Il m'est venu un pécheur que vous m'avez fait l'honneur de m'adresser, à ce qu'il prétend, tout pécheur que je sois moi-même, pour que je voulusse bien travailler au salut de son âme. Je ne vois rien de mieux à faire, pour le moment, en sa faveur, que de le jeter de nouveau dans le sein de votre paternelle bonté, afin qu'il apprenne ce qu'il a à faire de la bouche même du prêtre du Seigneur.

Quant à moi, pour rester dans les étroites limites de mes obligations que je ne dois pas franchir, je n'ai garde d'imposer pour de grandes fautes une pénitence à quiconque n'est pas soumis à ma juridiction. En effet, ne serait-il pas téméraire à moi, étant incapable et pécheur comme je le suis, de m'ingérer dans les fonctions épiscopales, surtout en matières de cette importance? Ne suis-je pas obligé, comme le reste des fidèles, de recourir à l'autorité épiscopale, quand il se présente parmi nous quelque affaire un peu plus grave que de coutume que je ne puis et n'ose terminer de mon autorité privée? Et je ne suis tranquille qu'après avoir eu l'avis ou la décision de mon évêque.

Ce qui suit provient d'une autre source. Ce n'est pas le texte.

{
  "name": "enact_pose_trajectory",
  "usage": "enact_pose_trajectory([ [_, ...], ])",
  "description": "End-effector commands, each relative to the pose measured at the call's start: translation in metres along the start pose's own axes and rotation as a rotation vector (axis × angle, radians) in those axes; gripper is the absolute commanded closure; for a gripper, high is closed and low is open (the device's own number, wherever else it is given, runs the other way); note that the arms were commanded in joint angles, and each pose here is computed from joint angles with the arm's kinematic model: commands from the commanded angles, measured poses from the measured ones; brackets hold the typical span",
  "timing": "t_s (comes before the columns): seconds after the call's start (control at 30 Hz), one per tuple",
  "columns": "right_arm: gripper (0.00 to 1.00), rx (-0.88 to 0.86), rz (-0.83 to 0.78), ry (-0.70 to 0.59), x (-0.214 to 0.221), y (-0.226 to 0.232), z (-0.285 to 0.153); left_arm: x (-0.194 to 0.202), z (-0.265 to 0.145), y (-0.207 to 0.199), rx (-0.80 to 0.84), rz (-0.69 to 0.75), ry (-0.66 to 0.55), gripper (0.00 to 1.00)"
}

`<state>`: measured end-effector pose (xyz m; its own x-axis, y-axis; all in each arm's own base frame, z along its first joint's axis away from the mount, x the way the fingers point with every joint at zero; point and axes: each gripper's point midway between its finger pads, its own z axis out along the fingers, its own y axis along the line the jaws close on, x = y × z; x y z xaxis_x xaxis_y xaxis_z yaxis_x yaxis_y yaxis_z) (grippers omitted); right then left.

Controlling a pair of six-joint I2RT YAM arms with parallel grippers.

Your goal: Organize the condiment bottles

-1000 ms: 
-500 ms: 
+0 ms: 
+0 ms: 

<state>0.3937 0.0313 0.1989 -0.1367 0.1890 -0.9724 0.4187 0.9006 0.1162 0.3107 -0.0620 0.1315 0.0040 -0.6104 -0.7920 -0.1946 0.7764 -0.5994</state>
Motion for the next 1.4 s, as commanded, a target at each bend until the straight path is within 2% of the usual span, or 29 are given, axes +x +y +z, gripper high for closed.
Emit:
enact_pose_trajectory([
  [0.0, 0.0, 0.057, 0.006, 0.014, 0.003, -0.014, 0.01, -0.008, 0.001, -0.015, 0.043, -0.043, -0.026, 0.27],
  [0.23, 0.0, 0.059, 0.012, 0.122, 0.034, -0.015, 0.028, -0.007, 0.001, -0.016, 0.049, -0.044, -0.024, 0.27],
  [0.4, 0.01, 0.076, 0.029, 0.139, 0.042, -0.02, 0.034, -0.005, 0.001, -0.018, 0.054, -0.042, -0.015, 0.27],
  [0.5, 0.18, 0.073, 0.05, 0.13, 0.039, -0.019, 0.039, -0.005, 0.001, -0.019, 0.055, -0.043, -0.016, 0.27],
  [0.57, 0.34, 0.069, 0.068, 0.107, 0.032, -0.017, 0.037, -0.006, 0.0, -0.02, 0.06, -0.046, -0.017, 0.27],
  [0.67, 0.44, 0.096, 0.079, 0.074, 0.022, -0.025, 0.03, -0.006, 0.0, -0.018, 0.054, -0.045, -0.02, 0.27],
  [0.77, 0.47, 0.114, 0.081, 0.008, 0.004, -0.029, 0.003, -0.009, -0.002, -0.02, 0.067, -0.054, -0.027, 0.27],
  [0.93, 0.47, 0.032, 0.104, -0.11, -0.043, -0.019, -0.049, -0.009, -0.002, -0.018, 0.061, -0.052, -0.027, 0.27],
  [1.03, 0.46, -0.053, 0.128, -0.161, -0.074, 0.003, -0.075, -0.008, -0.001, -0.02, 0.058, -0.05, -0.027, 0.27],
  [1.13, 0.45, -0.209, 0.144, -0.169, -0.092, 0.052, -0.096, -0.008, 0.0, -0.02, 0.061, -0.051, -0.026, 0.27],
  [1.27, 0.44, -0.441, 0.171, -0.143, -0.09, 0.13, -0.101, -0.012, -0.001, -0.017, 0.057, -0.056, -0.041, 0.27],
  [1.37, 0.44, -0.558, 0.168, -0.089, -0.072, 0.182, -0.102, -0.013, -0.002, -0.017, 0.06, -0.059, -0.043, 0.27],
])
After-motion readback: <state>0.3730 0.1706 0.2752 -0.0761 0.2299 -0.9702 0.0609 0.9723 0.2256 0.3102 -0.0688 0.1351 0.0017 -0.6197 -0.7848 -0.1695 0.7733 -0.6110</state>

C'est donc aux soins de son propre pasteur, d'autant plus qu'il est parfaitement instruit des saints canons, que cette pauvre brebis malade doit être remise; c'est à lui de lui imposer une pénitence salutaire, de peur que le souverain Pasteur ne lui impute la perte de cette âme pour laquelle il a donné sa vie, si elle venait à périr. Pour moi, je lui ai conseillé de quitter le monde, puisque Dieu lui inspirait la pensée de le faire, s'il peut par votre moyen trouver dans votre diocèse quelque saint monastère qui ouvre ses portes à son âge avancé et à sa pauvreté.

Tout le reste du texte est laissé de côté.